A number of times I passed a certain building site on my way to worship and noted that upon completion it was to be used as a meeting house for a certain denomination. It was, therefore, no great surprise to me that they chose to decorate their building with a cross. I am concerned for the souls of all men but I am no more concerned about their use of a cross than I am concerned about their existence as a body of religious people without Bible authority. I have long been aware that denominational folk use a cross to remember and symbolize the death of Christ. They use it as a complement to the Lord's supper and many times in place of the Lord's Supper.

The early Christians were instructed to eat and drink the Lord's supper to show his death till he come. (1 Cor. 11:26) Christ said, when he instituted the supper, "This do in remembrance of me." (Luke 22:19) Early Christians observed this breaking of bread upon the first day of the week. (Acts 20:7) Many denominations, however, do not eat and drink the Lord's supper upon the first day of the week preferring to eat and drink it upon the first day of CERTAIN weeks instead. Even so, they do remember and attempt to show Christ's death until he conies. They do this each first day of the week by placing a cross before the people. They have, on all but a few weeks, substituted a cross where God's book requires the Lord's Supper. The realization of these things conditioned me so that I was not surprised that they chose to decorate their building with a window containing panes of blood red glass in the shape of a cross. At night with use of lights behind the window that cross should be visible for some distance.
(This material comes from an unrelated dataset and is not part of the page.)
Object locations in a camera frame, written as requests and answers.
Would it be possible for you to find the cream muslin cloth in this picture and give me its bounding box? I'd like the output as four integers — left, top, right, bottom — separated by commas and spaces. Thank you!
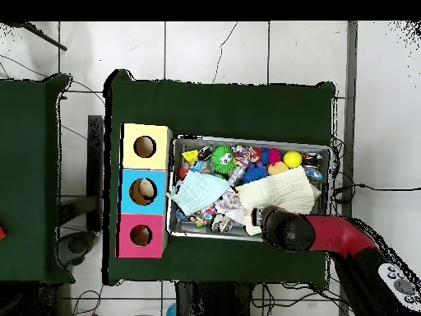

That a denomination has done this would justify giving our attention to it, even in the face of the fact such is so common a practice with them, but there is another reason that I make these observations. When I left worship the other Sunday morning I drove past the new building erected by the congregation from which the brethren with whom I worship have departed. I noticed nothing unusual about the building except its tremendous size for such a small group. That in itself is no concern of mine. However, that evening when we were returning to worship it was quite dark. As I passed by their building on that occasion I observed the object of their devotion. There, above the roof of the entry way, in the end of the main part of the building, and between the slants of roof of the main building was a window with panes of blood red glass in the shape of a cross. There were lights shining behind it so that the cross could be seen from a distance.

In times past we have not used the cross as a symbol. We have been content to remember and show Christ's death in the way that he required. In that many brethren have left the requirements of God in matters of organization I probably should not have been surprised to find brethren leaving the requirements of God in this matter, but I was! I have somewhat recovered from my surprise but have decided to sound the alarm. The "Church on the March" has not been content just to march out of God's organization but some of that army have marched right on out of his approved worship also.